Kampy Siatkarskich Ośrodków Szkolnych - Biała Podlaska 2018
- Nie chce nam się stąd wyjeżdżać – mówiły zgodnie Kinga Błaszkiewicz (Gedania), Aleksandra Walczak (MKS Dwójka Zawiercie) i Wiktoria Leśniewicz (GLKS Nadarzyn) na dzień przed zakończeniem kampów Siatkarskich Ośrodków Szkolnych w Białej Podlaskiej. Od 16 lipca dziewczyny zżyły się z koleżankami, sztabem trenerskim i obiektami Akademii Wychowania Fizycznego, gdzie trenowały, grały i wypoczywały.
Cała trójka trenowała z rocznikiem 2006. Przygodę z siatkówką rozpoczęły w swoich klubach. – Początkowo chciałam zapisać się do sekcji piłki ręcznej, ale stwierdziłam, że lepszy będzie sport, w którym nie ma kontaktu z przeciwnikiem. Jednak musiała to być gra zespołowa. Tata zapisał mnie do Gedanii i tak się zaczęło – opowiada Kinga Błaszkiewicz.
Aleksandra Walczak pasję do sportu odziedziczyła po tacie, który grał w kosza i tenisa. Starsza siostra trenowała siatkówkę. - Oglądałam mecze naszej męskiej reprezentacji i bardzo spodobał się mi ten sport. Gdy trafiłam do klubu, to trener Pan Wacław Gębarski powiedział, że widzi we mnie potencjał – mówi Aleksandra Walczak.
Wiktoria Leśniewicz miała najpierw na oku tenis stołowy. Potem swoją sportową sympatię przeniosła na siatkówkę m.in. za sprawą mamy - mistrzyni Europy z 2003 roku Dominiki, która tak opowiadała o meczach narodowej reprezentacji, że zachęciła córkę do podjęcia treningu.
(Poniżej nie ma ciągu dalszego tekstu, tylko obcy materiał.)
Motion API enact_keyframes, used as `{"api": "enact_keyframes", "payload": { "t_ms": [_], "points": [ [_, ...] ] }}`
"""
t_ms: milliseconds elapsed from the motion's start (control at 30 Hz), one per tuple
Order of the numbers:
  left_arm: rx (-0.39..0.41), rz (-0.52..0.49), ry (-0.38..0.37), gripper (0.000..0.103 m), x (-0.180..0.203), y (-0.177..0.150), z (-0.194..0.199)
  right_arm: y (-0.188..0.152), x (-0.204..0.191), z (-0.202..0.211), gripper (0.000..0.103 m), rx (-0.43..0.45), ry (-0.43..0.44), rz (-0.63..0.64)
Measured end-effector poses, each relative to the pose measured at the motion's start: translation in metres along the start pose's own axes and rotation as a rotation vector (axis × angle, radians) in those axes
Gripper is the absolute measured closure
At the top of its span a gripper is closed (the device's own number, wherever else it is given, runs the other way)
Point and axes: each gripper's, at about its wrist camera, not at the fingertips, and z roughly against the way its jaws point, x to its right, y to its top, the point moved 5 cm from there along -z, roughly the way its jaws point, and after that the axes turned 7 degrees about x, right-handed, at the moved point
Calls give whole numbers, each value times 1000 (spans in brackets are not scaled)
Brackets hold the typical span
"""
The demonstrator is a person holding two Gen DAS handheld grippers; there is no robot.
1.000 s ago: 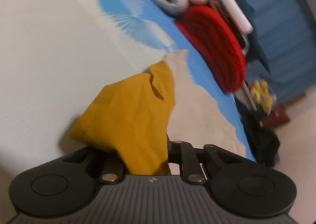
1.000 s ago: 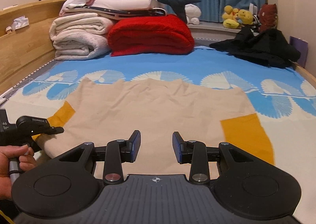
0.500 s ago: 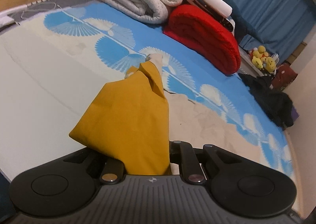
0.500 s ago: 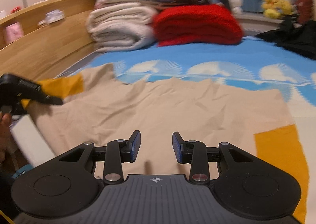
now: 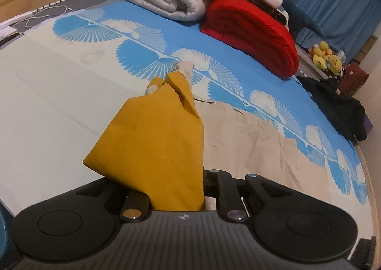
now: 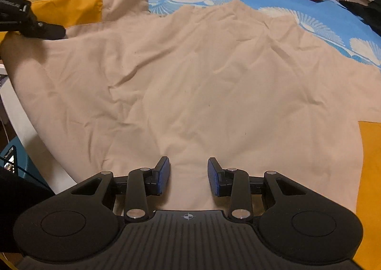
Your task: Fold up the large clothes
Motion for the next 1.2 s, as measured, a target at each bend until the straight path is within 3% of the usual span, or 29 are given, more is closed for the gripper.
{"api": "enact_keyframes", "payload": {
  "t_ms": [100,267,433,567,733,900,1000,1033,1100,1200],
  "points": [
    [13,-17,2,87,11,1,6,2,12,29,67,96,-15,-40],
    [79,-135,-14,87,50,-3,20,21,51,104,66,377,-81,-75],
    [165,-293,-119,88,123,-20,38,13,115,177,66,521,-186,-151],
    [207,-424,-237,88,194,-51,47,-5,161,223,66,576,-251,-227],
    [168,-565,-391,88,282,-111,50,-31,205,259,66,590,-318,-290],
    [36,-830,-489,88,352,-206,31,-53,234,275,66,572,-362,-320],
    [-139,-976,-511,65,371,-265,7,-58,244,275,65,555,-365,-344],
    [-178,-1009,-515,49,373,-277,2,-61,246,276,65,549,-361,-354],
    [-171,-1028,-545,38,373,-280,6,-63,250,273,64,538,-352,-382],
    [-170,-948,-643,26,366,-255,20,-63,252,266,59,522,-316,-430]
  ]
}}
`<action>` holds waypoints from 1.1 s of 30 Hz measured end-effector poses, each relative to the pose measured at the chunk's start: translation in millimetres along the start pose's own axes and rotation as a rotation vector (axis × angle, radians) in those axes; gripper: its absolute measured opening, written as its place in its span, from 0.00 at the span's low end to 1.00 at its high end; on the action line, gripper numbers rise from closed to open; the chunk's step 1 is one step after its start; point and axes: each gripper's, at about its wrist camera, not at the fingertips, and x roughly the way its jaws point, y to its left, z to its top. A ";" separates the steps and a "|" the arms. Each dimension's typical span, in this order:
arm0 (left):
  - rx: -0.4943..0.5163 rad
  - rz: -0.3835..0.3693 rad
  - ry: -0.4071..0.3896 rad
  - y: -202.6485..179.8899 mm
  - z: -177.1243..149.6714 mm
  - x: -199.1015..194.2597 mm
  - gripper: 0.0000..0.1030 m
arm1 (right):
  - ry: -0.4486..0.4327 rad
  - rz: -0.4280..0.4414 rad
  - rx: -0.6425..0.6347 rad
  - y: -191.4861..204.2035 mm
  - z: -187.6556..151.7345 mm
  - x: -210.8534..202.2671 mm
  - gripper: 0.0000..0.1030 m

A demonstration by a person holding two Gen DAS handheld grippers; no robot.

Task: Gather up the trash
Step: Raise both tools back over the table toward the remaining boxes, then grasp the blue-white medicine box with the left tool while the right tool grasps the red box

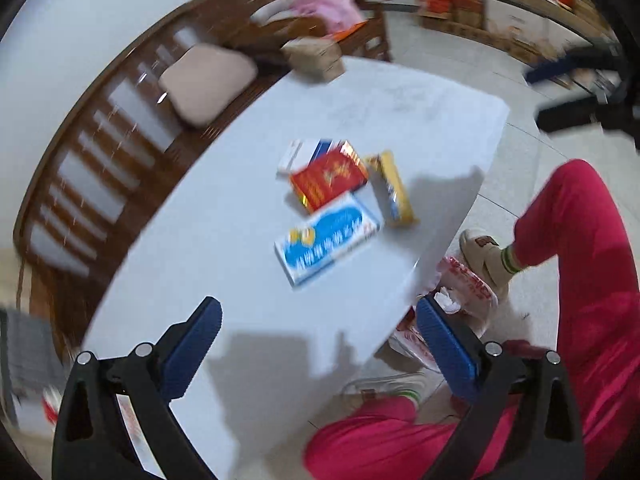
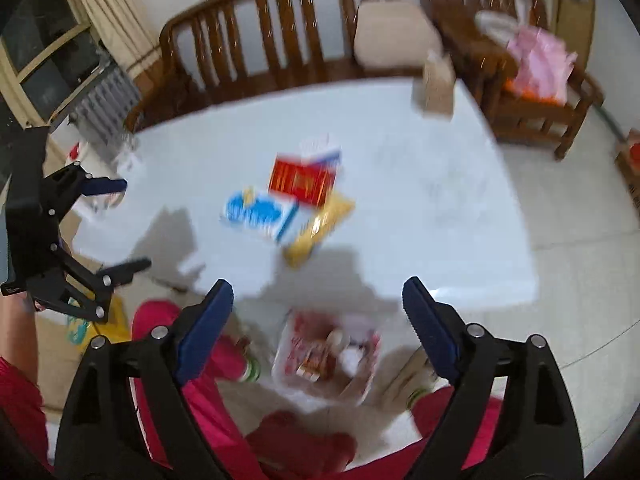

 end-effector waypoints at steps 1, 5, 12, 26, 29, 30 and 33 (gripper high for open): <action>0.033 0.005 -0.010 2.3 6.1 -3.1 0.92 | -0.009 -0.012 -0.008 1.0 3.1 -4.7 0.83; 0.126 -0.039 -0.015 4.9 21.6 -2.2 0.92 | -0.013 0.001 -0.009 -1.1 26.3 -12.8 0.84; 0.308 -0.079 -0.015 -4.4 26.3 13.7 0.92 | 0.011 -0.038 -0.112 1.5 50.4 -3.2 0.85; 0.402 -0.336 0.064 7.8 35.4 79.4 0.92 | 0.072 -0.079 -0.537 30.4 94.8 69.3 0.84; 0.404 -0.359 0.094 11.4 36.3 99.1 0.92 | 0.092 -0.095 -0.613 37.1 92.9 90.1 0.84; 0.405 -0.366 0.100 11.9 36.1 104.0 0.92 | 0.103 -0.098 -0.644 39.7 91.4 97.8 0.84; 0.403 -0.397 0.113 16.1 36.2 116.7 0.92 | 0.139 -0.061 -0.679 40.9 89.7 112.8 0.84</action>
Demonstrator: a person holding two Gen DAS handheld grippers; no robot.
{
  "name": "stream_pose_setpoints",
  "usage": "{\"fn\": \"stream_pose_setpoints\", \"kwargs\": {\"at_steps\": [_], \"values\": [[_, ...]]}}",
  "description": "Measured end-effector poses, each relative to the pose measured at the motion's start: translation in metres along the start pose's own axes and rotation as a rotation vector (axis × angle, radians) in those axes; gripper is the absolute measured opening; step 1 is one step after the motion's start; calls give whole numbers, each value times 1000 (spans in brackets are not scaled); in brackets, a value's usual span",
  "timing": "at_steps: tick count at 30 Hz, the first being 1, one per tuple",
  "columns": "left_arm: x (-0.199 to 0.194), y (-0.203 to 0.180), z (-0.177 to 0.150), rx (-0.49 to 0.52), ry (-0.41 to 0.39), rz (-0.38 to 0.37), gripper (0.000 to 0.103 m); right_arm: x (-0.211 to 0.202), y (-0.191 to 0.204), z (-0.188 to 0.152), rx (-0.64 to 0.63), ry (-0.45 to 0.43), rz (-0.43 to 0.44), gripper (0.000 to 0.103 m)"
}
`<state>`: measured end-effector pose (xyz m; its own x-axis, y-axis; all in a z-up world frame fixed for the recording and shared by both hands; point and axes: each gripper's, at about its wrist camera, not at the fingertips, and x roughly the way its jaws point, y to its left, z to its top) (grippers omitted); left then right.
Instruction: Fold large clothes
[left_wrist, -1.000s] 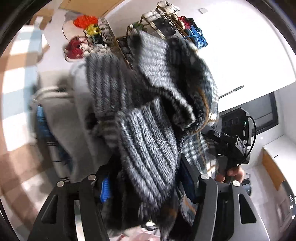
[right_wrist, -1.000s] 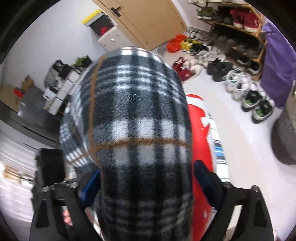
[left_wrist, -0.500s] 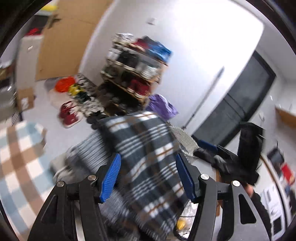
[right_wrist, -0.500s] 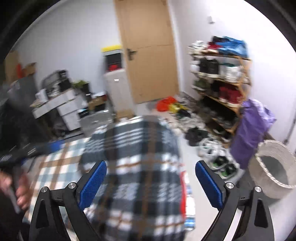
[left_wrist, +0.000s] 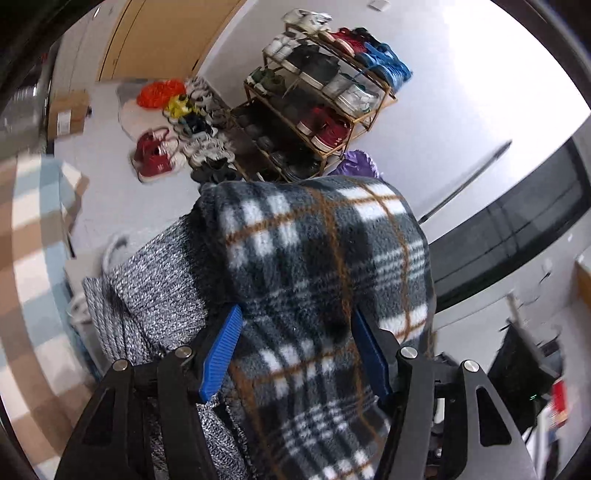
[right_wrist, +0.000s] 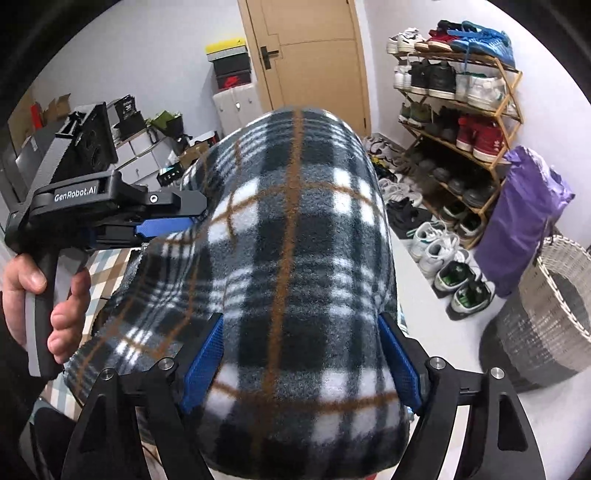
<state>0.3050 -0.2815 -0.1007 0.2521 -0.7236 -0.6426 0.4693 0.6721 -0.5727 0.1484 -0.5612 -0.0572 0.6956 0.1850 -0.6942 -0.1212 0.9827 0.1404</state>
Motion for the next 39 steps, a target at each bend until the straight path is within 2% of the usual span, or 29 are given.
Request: {"fn": "stream_pose_setpoints", "kwargs": {"at_steps": [3, 5, 7, 8, 10, 11, 12, 14, 16, 18, 21, 22, 25, 28, 31, 35, 39], "values": [[-30, -31, 0, 17, -19, 47, 56, -21, 2, 1, 24, -54, 8, 82], [-57, -45, -6, 33, -72, 38, 56, -46, 4, -3, 67, -158, 7, 82], [-79, -55, -17, 74, -114, 50, 58, -68, 8, -6, 84, -219, 11, 87], [-92, -60, -26, 96, -137, 64, 60, -82, 13, -10, 90, -247, 14, 88], [-111, -69, -45, 147, -180, 91, 74, -105, 23, -20, 104, -306, 18, 88], [-118, -72, -54, 170, -204, 108, 77, -117, 30, -27, 107, -333, 11, 89], [-130, -78, -70, 213, -236, 134, 81, -125, 35, -31, 109, -355, 11, 95], [-143, -85, -99, 277, -284, 175, 81, -144, 51, -49, 116, -417, -8, 103], [-150, -93, -129, 331, -316, 203, 81, -160, 71, -76, 105, -476, -44, 103], [-153, -95, -156, 350, -331, 209, 83, -165, 87, -102, 94, -498, -74, 103], [-158, -92, -199, 366, -377, 220, 93, -168, 109, -149, 115, -538, -96, 103], [-163, -92, -212, 373, -406, 231, 100, -167, 115, -162, 123, -546, -107, 103], [-175, -91, -251, 403, -517, 316, 102, -171, 133, -195, 148, -584, -126, 103], [-185, -91, -271, 394, -544, 368, 102, -187, 152, -217, 156, -674, -160, 103], [-193, -99, -289, 416, -548, 355, 102, -207, 173, -234, 125, -757, -218, 103], [-199, -113, -307, 445, -558, 357, 102, -223, 191, -250, 98, -774, -245, 103], [-198, -123, -323, 456, -584, 411, 102, -231, 202, -270, 85, -762, -253, 103]]}}
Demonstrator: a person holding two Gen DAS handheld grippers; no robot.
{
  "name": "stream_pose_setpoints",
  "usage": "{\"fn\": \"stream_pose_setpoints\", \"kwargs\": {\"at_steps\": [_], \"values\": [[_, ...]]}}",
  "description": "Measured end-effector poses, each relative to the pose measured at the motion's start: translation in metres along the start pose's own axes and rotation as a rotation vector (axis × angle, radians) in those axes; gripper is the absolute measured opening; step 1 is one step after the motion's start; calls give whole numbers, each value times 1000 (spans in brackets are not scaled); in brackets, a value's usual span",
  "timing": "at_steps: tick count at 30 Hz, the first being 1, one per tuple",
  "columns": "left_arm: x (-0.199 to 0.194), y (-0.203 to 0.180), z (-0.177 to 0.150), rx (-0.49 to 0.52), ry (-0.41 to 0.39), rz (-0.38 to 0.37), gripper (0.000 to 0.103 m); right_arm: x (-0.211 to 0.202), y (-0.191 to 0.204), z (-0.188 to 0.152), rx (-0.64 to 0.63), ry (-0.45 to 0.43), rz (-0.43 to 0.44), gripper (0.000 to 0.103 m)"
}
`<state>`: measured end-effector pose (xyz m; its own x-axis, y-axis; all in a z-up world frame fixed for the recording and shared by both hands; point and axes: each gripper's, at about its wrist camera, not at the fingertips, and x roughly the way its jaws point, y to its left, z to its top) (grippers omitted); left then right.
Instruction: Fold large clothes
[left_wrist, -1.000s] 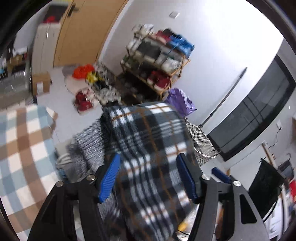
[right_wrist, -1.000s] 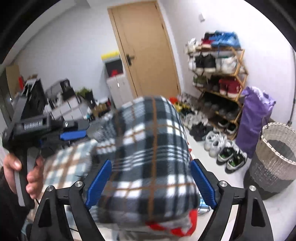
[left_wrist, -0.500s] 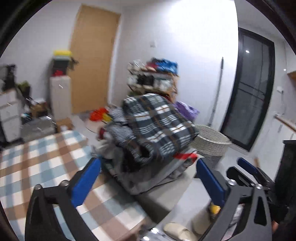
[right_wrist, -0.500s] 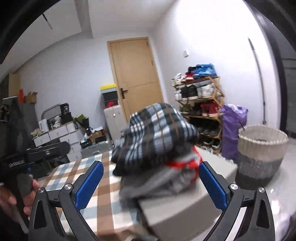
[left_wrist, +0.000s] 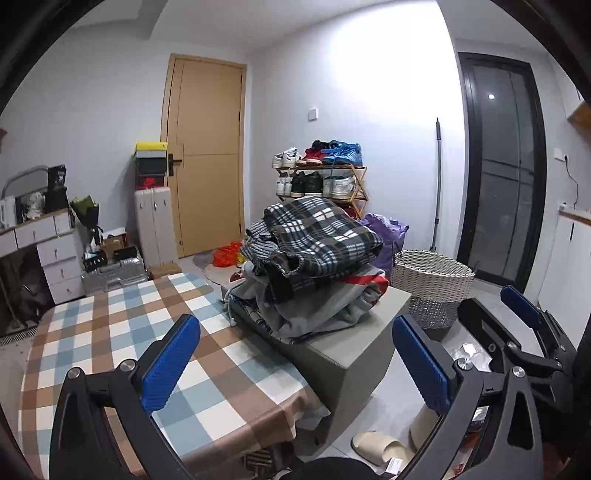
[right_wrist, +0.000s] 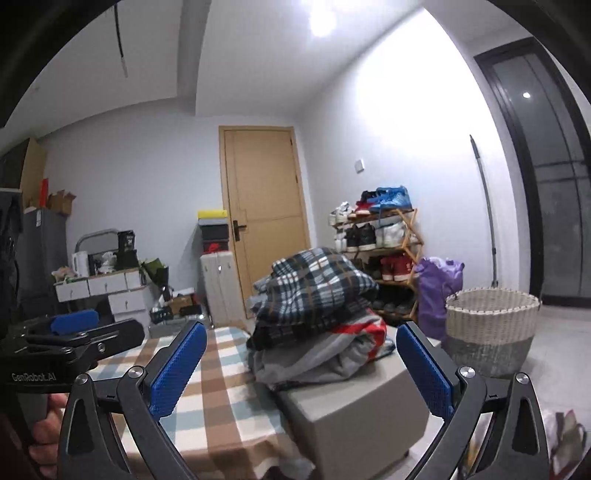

Cała trójka podkreśla, że na kampach Siatkarskich Ośrodków Szkolnych „dużo nauczyły się.” – Na pewno poprawiłam się w zagrywce i ataku – wylicza konkrety Kinga Błaszkiewicz. – Miałyśmy sporo zajęć z motoryki. Podczas tego pobytu było dużo pozytywnych emocji. Nawiązałam nowe przyjaźnie. Poza tym czas wolny był doskonale zorganizowany. Nie było czasu na nudę. Dlatego nie chcę wyjeżdżać z Białej Podlaskiej.
Treningi zwykle były mocno wyczerpujące i jak podkreśla Aleksandra Walczak „czasem czuło się zmęczenie, ale już pobyt na basenie doskonale relaksował.” Uczestnicy kampów mieli do dyspozycji znakomicie wyposażone obiekty AWF w Białej Podlaskiej.
- Na pewno dużo nauczyłam się. Poprawiłam swoje dojście do ataku, przyjęcie i wystawę. Bardzo mi się podobał stosunek trenerów do nas. Byli wyrozumiali i cierpliwi – dodaje Aleksandra Walczak.
Wiktoria Leśniewicz zdradziła, że często po dwóch godzinach zajęć nie chciała schodzić z boiska. – Jeszcze trenowałabym dalej. Naprawdę nie chce się wyjeżdżać – powiedziała.
Zajęcia z grupą dziewczyn z rocznika 2006 prowadziła m.in. Dominika Leśniewicz. - Atmosfera w grupie była świetna. Dziewczyny doskonale wiedziały po co przyjechały na kampy do Białej Podlaskiej. Przez dwa tygodnie mocno zżyły się ze sobą. Miały zajęcia nie tylko grupowe, ale również indywidualne. Otrzymały mocne bodźce do uprawiania siatkówki, zarówno od starszych koleżanek jak również graczy wyczynowych. Były spotkania z Andrzejem Wroną i Marcinem Prusem – kończy Dominika Leśniewicz.